Resource path Workload-cluster credentials Source of lifecycle truth Delete behavior
OmniCluster.spec.kubernetes.manifests Not required Omni manifest sync Removes the manifest entry from the Omni template; workload-cluster cleanup depends on Omni manifest sync behavior.
OmniHelmRelease Required Helm release state in the workload cluster Runs helm uninstall by default, or orphans the release when requested.

Credential boundary

OmniHelmRelease never exports credentials itself. It only reads a Secret you explicitly name:

spec:
  kubeconfigSecretRef:
    name: edge-sample-automation-kubeconfig
    key: kubeconfig

Create that Secret with OmniKubeconfigExport, the Omni UI, omnictl, or another controlled process. The recommended operator-native path is OmniKubeconfigExport because it makes the export explicit, scoped, rotating, and visible in Kubernetes status.

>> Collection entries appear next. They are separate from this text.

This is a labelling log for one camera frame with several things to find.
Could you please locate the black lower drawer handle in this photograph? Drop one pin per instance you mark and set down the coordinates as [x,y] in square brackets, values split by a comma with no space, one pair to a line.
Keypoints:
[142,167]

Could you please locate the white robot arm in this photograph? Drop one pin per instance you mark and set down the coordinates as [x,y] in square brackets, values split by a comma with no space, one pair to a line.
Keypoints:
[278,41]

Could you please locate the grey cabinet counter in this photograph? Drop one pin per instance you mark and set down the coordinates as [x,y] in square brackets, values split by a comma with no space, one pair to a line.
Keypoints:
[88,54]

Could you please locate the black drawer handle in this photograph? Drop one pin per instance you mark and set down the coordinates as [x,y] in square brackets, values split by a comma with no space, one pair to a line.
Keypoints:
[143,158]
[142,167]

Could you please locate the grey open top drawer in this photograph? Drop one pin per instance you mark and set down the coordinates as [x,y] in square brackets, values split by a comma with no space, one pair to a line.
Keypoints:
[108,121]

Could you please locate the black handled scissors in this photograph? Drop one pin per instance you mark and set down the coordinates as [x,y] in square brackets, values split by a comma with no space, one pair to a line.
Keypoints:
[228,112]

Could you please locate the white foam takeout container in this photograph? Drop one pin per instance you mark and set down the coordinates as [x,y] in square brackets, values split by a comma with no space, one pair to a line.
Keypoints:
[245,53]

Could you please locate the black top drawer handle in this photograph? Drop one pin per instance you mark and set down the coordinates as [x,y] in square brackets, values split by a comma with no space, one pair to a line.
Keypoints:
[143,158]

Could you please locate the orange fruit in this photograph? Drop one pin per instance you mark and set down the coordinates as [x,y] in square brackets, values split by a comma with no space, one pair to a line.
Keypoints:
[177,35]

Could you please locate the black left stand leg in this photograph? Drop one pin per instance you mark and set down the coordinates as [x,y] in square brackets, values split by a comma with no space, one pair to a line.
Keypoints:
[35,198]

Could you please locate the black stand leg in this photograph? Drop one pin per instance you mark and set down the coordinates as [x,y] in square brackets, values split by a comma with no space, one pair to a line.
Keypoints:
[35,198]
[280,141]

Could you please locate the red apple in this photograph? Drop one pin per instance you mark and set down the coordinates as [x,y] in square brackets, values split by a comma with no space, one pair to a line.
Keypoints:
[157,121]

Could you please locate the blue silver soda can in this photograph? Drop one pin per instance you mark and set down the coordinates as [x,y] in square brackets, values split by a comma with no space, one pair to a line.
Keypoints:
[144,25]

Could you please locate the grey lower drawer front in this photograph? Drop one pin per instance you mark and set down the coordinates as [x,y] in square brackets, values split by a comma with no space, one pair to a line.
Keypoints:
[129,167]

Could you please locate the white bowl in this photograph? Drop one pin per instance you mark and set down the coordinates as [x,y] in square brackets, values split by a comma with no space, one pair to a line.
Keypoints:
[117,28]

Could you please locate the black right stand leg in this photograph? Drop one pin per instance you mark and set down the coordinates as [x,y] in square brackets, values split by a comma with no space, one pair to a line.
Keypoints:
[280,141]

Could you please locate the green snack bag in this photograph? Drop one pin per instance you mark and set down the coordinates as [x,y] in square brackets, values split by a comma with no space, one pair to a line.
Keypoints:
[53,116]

The kubeconfig's user and groups determine what Helm can do in the workload cluster. OmniHelmRelease does not create workload-cluster RBAC. Bind the exported user or group to the minimum permissions the chart needs.

Helm implementation

The operator uses the existing helm.sh/helm/v4 dependency directly.

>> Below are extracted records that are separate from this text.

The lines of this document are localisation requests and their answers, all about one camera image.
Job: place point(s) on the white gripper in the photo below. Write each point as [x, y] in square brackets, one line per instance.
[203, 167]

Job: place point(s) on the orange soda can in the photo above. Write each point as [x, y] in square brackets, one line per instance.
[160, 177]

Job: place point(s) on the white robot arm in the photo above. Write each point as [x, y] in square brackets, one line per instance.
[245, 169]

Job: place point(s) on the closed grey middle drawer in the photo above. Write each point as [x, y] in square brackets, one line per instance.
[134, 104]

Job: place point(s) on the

That keeps the integration boundary small:

  • Helm release storage remains in the workload cluster.
  • Install and upgrade use Helm's action APIs.
  • Missing release history causes install; existing history causes upgrade.
  • Delete with deletionPolicy: Uninstall runs Helm uninstall.
  • Delete with deletionPolicy: Orphan removes only the management-cluster CR.

The controller reports the last action, release revision, release status, chart, namespace, timestamps, last error, and Ready/Released conditions.

Create a direct Helm release

First create or reference a workload-cluster kubeconfig Secret. With OmniKubeconfigExport, that can look like this:

apiVersion: omni.texashpc.com/v1alpha1
kind: OmniKubeconfigExport
metadata:
  name: edge-sample-automation-kubeconfig
  namespace: omni-cluster-operator-system
spec:
  clusterRef:
    name: edge-sample
  targetSecretRef:
    name: edge-sample-automation-kubeconfig
  serviceAccount:
    user: edge-sample-automation
    groups:
      - cluster-automation
  ttl: 24h
  renewBefore: 4h
  deletionPolicy: Delete

Then reference that Secret from OmniHelmRelease:

apiVersion: omni.texashpc.com/v1alpha1
kind: OmniHelmRelease
metadata:
  name: edge-sample-metrics-server
  namespace: omni-cluster-operator-system
spec:
  clusterRef:
    name: edge-sample
  kubeconfigSecretRef:
    name: edge-sample-automation-kubeconfig
  releaseName: metrics-server
  namespace: kube-system
  wait: true
  timeout: 5m
  deletionPolicy: Uninstall
  chart:
    repository: https://kubernetes-sigs.github.io/metrics-server/
    chart: metrics-server
    version: 3.13.0
    values:
      replicas: 2

Migration from raw manifest sync

Do not manage the same application through raw Omni manifest sync and OmniHelmRelease at the same time unless you have a deliberate handoff plan.

A typical migration is:

  1. Create a scoped kubeconfig export and workload-cluster RBAC for Helm.
  2. Remove or disable the raw manifest-sync entry in OmniCluster.spec.kubernetes.manifests.
  3. Verify Omni has stopped managing those rendered objects.
  4. Create OmniHelmRelease for the same chart, release name, namespace, and values.
  5. Confirm the Released and Ready conditions and inspect Helm release history in the workload cluster.

For charts with non-idempotent generated output, direct Helm reconciliation avoids the render-cache workaround because Helm owns the release state.